WHAT THIS TASK INVOLVES: Tell how many lines in these records contain the string "single", with only the number as the reply.

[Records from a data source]

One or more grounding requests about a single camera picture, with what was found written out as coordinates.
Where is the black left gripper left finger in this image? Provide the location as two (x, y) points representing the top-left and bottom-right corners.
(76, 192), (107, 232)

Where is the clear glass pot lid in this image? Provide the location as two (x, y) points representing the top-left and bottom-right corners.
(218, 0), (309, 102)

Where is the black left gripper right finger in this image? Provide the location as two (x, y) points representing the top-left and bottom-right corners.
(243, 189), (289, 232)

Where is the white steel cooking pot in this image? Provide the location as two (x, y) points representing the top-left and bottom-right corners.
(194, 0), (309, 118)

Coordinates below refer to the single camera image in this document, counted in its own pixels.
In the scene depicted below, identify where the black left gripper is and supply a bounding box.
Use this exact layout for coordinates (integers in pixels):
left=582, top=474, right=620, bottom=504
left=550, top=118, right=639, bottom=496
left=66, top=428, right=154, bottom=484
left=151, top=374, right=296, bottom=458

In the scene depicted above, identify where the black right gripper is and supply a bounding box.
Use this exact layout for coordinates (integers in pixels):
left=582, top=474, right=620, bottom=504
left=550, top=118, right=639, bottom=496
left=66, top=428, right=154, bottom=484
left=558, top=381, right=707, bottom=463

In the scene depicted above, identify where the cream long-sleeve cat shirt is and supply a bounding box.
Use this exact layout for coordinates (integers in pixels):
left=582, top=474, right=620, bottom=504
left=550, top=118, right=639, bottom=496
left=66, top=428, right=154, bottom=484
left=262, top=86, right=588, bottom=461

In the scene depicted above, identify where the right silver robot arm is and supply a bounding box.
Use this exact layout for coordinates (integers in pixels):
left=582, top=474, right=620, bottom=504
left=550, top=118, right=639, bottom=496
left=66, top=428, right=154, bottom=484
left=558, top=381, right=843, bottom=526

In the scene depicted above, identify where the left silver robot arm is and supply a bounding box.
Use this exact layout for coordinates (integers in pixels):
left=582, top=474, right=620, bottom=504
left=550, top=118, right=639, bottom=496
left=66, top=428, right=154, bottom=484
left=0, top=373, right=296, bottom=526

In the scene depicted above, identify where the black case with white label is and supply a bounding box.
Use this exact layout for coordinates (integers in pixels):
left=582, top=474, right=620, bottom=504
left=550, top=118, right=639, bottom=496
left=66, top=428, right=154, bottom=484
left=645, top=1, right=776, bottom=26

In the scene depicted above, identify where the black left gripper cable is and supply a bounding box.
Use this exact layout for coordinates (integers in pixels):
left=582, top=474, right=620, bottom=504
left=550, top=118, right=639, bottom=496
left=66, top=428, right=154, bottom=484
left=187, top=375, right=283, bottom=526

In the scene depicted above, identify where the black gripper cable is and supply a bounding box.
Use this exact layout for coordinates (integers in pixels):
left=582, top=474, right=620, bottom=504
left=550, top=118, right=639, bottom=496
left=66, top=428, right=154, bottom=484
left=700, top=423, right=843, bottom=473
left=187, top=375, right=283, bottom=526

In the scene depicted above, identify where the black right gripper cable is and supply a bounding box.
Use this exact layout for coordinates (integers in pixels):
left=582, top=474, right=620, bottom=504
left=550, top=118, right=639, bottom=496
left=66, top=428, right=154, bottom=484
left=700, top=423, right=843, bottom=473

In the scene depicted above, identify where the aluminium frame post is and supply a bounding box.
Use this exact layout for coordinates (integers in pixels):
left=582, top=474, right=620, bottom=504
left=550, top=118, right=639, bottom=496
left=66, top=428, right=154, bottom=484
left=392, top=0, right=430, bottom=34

TASK RESULT: 2